(concurring in part; dissenting in part) — In my view, the record made in the trial court reveals a lack of understanding by the pro se defendant of the necessity to make a record that would afford him a meaningful decision in the trial court or in this court on the issues raised. It would have been a simple matter for the defendant to have *422requested a hearing upon his contention that he was told by the District Court Judge that all he needed to do was file a written notice of appeal with the District Court Clerk. Had this request been denied, then procedurally it would have been properly presented to this court. The same is true with respect to the claimed oral notice of appeal given in the presence of counsel for the prosecution.

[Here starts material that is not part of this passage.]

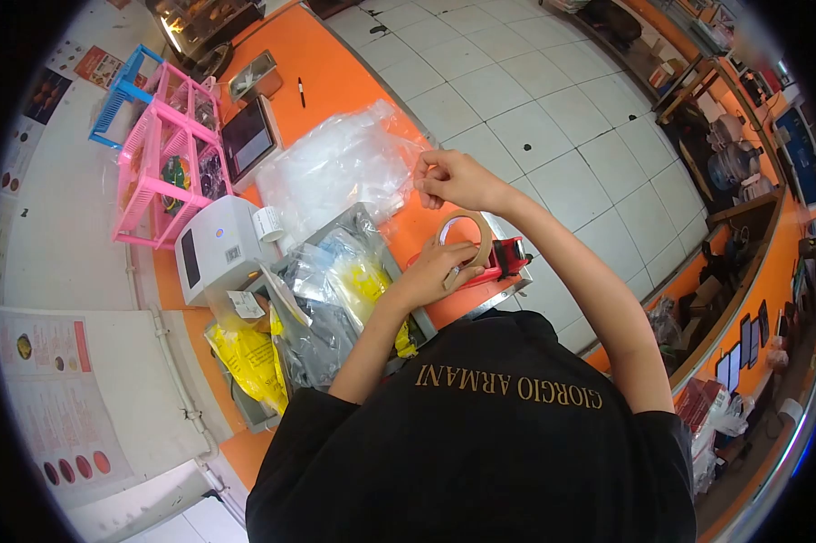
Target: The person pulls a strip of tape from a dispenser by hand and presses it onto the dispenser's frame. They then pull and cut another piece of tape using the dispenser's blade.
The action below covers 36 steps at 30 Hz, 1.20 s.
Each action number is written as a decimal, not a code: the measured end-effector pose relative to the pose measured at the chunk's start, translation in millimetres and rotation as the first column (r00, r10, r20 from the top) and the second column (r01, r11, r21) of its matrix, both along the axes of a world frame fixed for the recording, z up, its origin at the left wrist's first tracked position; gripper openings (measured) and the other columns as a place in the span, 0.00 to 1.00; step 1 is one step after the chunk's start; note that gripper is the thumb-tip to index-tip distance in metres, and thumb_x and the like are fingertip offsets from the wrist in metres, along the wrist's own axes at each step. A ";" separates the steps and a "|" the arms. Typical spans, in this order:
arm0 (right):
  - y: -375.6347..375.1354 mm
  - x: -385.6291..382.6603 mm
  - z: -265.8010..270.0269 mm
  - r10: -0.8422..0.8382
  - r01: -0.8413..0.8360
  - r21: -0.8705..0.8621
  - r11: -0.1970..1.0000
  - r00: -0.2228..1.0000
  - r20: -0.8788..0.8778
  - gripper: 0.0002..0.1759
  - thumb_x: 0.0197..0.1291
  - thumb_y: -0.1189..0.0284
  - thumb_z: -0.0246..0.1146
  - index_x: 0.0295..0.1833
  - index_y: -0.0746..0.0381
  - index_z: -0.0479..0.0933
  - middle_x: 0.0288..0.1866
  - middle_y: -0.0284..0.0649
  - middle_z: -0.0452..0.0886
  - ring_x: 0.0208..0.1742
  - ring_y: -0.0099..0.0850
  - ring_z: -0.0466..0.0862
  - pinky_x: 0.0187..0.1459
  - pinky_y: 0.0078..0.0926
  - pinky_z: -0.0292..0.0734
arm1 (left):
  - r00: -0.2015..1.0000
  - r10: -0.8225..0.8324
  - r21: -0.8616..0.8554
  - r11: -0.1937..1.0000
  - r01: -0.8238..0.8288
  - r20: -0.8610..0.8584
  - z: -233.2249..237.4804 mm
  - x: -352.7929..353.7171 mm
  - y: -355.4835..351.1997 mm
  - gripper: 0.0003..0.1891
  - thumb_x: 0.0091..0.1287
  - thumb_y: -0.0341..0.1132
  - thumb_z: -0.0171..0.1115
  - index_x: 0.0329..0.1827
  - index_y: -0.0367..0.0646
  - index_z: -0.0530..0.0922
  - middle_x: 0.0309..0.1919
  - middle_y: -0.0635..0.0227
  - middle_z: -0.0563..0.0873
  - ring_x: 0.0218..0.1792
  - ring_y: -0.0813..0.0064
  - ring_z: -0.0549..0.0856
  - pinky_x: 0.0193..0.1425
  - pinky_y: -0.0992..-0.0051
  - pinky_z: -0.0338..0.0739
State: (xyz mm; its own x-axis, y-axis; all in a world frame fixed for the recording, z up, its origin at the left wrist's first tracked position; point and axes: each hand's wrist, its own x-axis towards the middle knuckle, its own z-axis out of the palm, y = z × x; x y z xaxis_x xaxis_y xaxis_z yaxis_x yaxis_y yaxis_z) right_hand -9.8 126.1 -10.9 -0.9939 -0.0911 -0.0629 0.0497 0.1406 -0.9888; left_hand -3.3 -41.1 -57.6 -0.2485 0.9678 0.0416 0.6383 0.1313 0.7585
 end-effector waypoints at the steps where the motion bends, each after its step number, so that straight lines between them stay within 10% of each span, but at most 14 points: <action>1: -1.3 -1.6 0.2 0.015 -0.015 0.009 1.000 1.000 -0.018 0.02 0.62 0.79 0.53 0.38 0.66 0.71 0.26 0.38 0.80 0.28 0.24 0.80 0.35 0.23 0.78 | 1.000 -0.001 0.000 1.000 0.001 -0.001 -0.2 -0.4 -0.6 0.09 0.67 0.38 0.58 0.40 0.41 0.79 0.34 0.61 0.82 0.42 0.62 0.80 0.57 0.61 0.64; 10: 52.5 29.5 15.7 -0.378 0.387 0.133 0.913 0.922 -0.085 0.11 0.62 0.74 0.54 0.48 0.61 0.76 0.24 0.34 0.76 0.24 0.22 0.75 0.31 0.22 0.75 | 0.999 -0.028 0.188 0.982 0.022 0.030 -19.6 -8.3 -21.0 0.09 0.63 0.34 0.62 0.36 0.37 0.74 0.32 0.60 0.78 0.39 0.62 0.78 0.61 0.60 0.63; 16: 55.1 73.3 8.3 -0.097 0.166 0.545 0.822 0.984 -0.153 0.15 0.56 0.70 0.66 0.50 0.55 0.81 0.31 0.30 0.72 0.32 0.21 0.72 0.31 0.20 0.72 | 0.971 -0.048 0.265 0.964 -0.017 0.236 -23.0 -13.9 -22.5 0.08 0.58 0.30 0.62 0.35 0.35 0.73 0.32 0.59 0.76 0.39 0.60 0.76 0.55 0.66 0.67; 20: 25.7 85.9 1.6 -0.134 0.166 0.274 0.947 0.982 -0.134 0.20 0.49 0.70 0.72 0.51 0.54 0.82 0.53 0.34 0.71 0.49 0.26 0.76 0.48 0.27 0.79 | 0.973 -0.042 0.259 0.966 -0.018 0.225 -24.5 -13.2 -22.5 0.07 0.55 0.28 0.61 0.34 0.36 0.75 0.33 0.60 0.79 0.40 0.61 0.77 0.53 0.66 0.68; 29: 18.0 79.5 -15.9 -0.163 0.167 0.024 0.986 0.979 -0.125 0.07 0.56 0.78 0.64 0.42 0.65 0.81 0.42 0.37 0.80 0.45 0.28 0.81 0.50 0.28 0.79 | 0.975 -0.084 0.249 0.968 0.030 0.205 -20.7 -17.4 -23.9 0.07 0.52 0.27 0.61 0.34 0.36 0.77 0.35 0.60 0.81 0.42 0.61 0.78 0.52 0.67 0.69; 36: -0.7 86.8 -10.8 -0.127 0.248 0.313 0.917 0.924 -0.360 0.04 0.54 0.80 0.64 0.35 0.67 0.76 0.37 0.40 0.79 0.36 0.33 0.81 0.40 0.27 0.79 | 0.901 0.221 0.167 0.939 -0.299 0.372 6.6 4.9 -12.6 0.16 0.60 0.42 0.66 0.40 0.37 0.76 0.33 0.65 0.81 0.38 0.68 0.80 0.51 0.67 0.68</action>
State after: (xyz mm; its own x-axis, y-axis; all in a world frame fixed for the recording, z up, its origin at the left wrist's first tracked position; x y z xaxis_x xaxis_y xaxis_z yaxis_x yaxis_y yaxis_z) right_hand 77.0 125.4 -21.7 -0.9594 0.0669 0.2741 -0.2062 0.4968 -0.8430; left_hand 1.6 -53.6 -51.0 -0.5266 0.8433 0.1074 0.2987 0.0652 0.9521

However, defendant did not do so; instead, the statement of facts reveals only that these representations were presented in oral argument in the Superior Court upon the prosecution’s motion to dismiss the appeal. Procedurally, the matters argued by defendant in this court in support of a reversal are not ripe for decision.
However, recent decisions by the Supreme Court indicate a growing tendency to waive or liberally construe technical rules, Malott v. Randall, 83 Wn.2d 259, 517 P.2d 605 (1974); Myers v. Harris, 82 Wn.2d 152, 509 P.2d 656 (1973); O’Connor v. Matzdorff, 76 Wn.2d 589, 458 P.2d 154 (1969); and broaden the benefits available to those who cannot afford attorneys. Iverson v. Marine Bancorporation, 83 Wn.2d 163, 517 P.2d 197 (1973). Except for these decisions, State v. Carmody, 75 Wn.2d 615, 452 P.2d 959 (1969), would require that the order of the trial court dismissing defendant’s appeal in Superior Court be affirmed.
On the state of the record before this court, it is my opinion that this case should be remanded for a hearing to determine whether the defendant was misled or lulled into his failure to comply with the court rules by the District Court Judge. If the trial court finds in favor of the defendant on this issue, he should be deemed in substantial compliance with the rules and his appeal from District Court to the Superior Court reinstated. See People v. Martin, 60 Cal.2d 615, 387 P.2d 585, 35 Cal. Rptr. 769 (1963); Port Angeles v. Dustin, 73 Wn.2d 712, 440 P.2d 420 (1968). Absent such a finding, the order dismissing defendant’s appeal from District Court should be affirmed.
Petition for rehearing denied June 25, 1974.
Appealed to Supreme Court June 28, 1974.